I have made the same changes as Felix but i combined it with the suggestions of Fabien cause the automatic change of my AndroidManifest.xml did not work for me. I generate a file with values that are defined in my *.pro file and in the build.gradle script I set these values to versionCode and versionName. If anyone wants to know, I can post this approach.

Thanks, Michael. That would be great 🙂

Michael says:

Okay here my solution:

*.pro file
…. //stuff before
defineReplace(droidVersionCode) {
segments = $$split(1, “.”)
for (segment, segments): vCode = “$$first(vCode)$$format_number($$segment, width=1 zeropad)”

contains(ANDROID_TARGET_ARCH, arm64-v8a): suffix = 1
else: suffix = 0


#Set VERSION to last 3 digits of APPLICATION_VERSION to have correct
#versionName and versionCode in Android build.gradle
VERSION = 6.1.0
message($$ANDROID_VERSION_CODE) # prints: “123X” with X beeing 0 on arm64, 1 on arm, etc.

# Pass useful variables to the gradle script used to build the android
# package by saving them in the
QMAKE_PRE_LINK += \ #mkdir -p $$OUT_PWD/../../android-build/ && \
echo VERSION_CODE=$$ANDROID_VERSION_CODE >> $$OUT_PWD/../../android-build/ && \
echo VERSION_NAME=$$ANDROID_VERSION_NAME >> $$OUT_PWD/../../android-build/
…… //stuff after

… //stuff before
… //stuff before !!IMPORTANT!! set default config in android section at end of gradle file
defaultConfig {
// VERSION_CODE and VERSION_NAME are put in the file
// at compile time by qmake (in custom QMAKE_PRE_LINK target)
versionCode VERSION_CODE.toInteger()
versionName VERSION_NAME

Maciej says:

Do you plan to support fat binary, so only one apk file would be sufficient?

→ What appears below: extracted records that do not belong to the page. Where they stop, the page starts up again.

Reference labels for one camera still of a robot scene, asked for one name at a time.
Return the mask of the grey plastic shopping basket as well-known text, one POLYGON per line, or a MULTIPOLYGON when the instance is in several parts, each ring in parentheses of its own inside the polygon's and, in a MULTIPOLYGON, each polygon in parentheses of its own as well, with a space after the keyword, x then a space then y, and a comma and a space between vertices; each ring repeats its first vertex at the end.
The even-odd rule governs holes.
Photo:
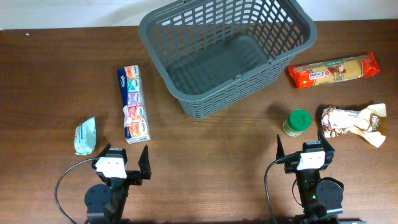
POLYGON ((168 91, 202 119, 274 83, 317 27, 295 0, 175 1, 139 35, 168 91))

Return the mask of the green lid jar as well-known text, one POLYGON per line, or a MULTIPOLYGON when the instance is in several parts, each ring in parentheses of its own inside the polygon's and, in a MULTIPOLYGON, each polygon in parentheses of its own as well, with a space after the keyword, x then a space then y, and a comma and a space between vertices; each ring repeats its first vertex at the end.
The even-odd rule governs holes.
POLYGON ((310 114, 305 110, 294 110, 284 121, 282 129, 291 137, 298 137, 306 131, 312 123, 310 114))

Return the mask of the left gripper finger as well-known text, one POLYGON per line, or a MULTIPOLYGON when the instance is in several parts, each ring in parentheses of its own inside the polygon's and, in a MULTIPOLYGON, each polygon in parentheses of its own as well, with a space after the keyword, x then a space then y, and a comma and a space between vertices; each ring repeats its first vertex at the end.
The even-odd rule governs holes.
POLYGON ((149 162, 148 145, 144 146, 138 165, 140 167, 141 179, 150 180, 152 177, 152 171, 149 162))
POLYGON ((108 144, 104 147, 104 149, 97 155, 97 157, 104 157, 104 156, 108 153, 108 151, 109 151, 110 148, 111 148, 111 144, 108 143, 108 144))

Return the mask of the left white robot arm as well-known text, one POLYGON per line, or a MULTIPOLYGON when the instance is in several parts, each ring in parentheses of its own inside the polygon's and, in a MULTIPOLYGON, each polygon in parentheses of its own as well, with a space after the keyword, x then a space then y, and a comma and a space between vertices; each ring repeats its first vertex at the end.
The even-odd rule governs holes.
POLYGON ((90 187, 85 194, 86 223, 131 223, 123 218, 124 206, 130 186, 151 179, 148 147, 143 148, 139 158, 139 170, 126 170, 126 163, 126 150, 110 144, 93 159, 91 166, 103 183, 90 187))

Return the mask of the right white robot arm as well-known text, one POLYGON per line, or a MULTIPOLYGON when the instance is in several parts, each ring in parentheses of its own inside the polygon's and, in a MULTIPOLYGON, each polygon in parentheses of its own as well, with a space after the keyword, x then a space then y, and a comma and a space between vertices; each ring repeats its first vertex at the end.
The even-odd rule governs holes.
POLYGON ((277 136, 276 164, 284 165, 286 174, 295 174, 300 206, 303 213, 290 221, 295 224, 360 224, 363 220, 340 220, 343 213, 344 184, 331 177, 320 176, 332 162, 334 148, 318 133, 318 140, 305 142, 302 150, 286 155, 280 137, 277 136))

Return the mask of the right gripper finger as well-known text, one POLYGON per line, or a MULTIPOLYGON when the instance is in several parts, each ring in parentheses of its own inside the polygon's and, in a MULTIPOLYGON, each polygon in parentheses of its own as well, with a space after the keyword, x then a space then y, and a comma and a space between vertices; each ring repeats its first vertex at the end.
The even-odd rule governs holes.
POLYGON ((277 135, 277 152, 276 152, 276 159, 282 159, 285 157, 285 152, 284 152, 284 148, 282 145, 282 142, 280 140, 280 136, 279 134, 277 135))
POLYGON ((324 135, 322 134, 322 132, 321 132, 321 131, 318 131, 317 134, 318 134, 318 140, 321 142, 324 151, 325 151, 326 153, 334 153, 334 152, 335 152, 334 148, 333 148, 333 147, 330 145, 330 143, 326 140, 326 138, 324 137, 324 135))

The plan is to support Android’s new AAB format. With this, you bundle separate binaries for all supported architectures in the same package, and Google Play automatically generates the optimal APK for any given device that downloads it. The multi-arch builds will happen automatically, so this has the same benefits as a fat binary, but with the added bonus that your users will still only download the binaries for their specific architecture, so the size of the APKs will stay the same.

Terence says:

With the new Oracle licensing and account requirements, we’re looking at JDK alternatives. Support for Amazon’s Corretto release ( would be great.

Christian Feldbacher | Felgo says:

To simplify this process and remove the custom modification of pro file, gradle file, qt/ndk/sdk dependencies and keeping these up to date with every new release, we have created a CI/CD solution that allows to simply add a git repository and let the whole app build automatically, including upload to the app stores.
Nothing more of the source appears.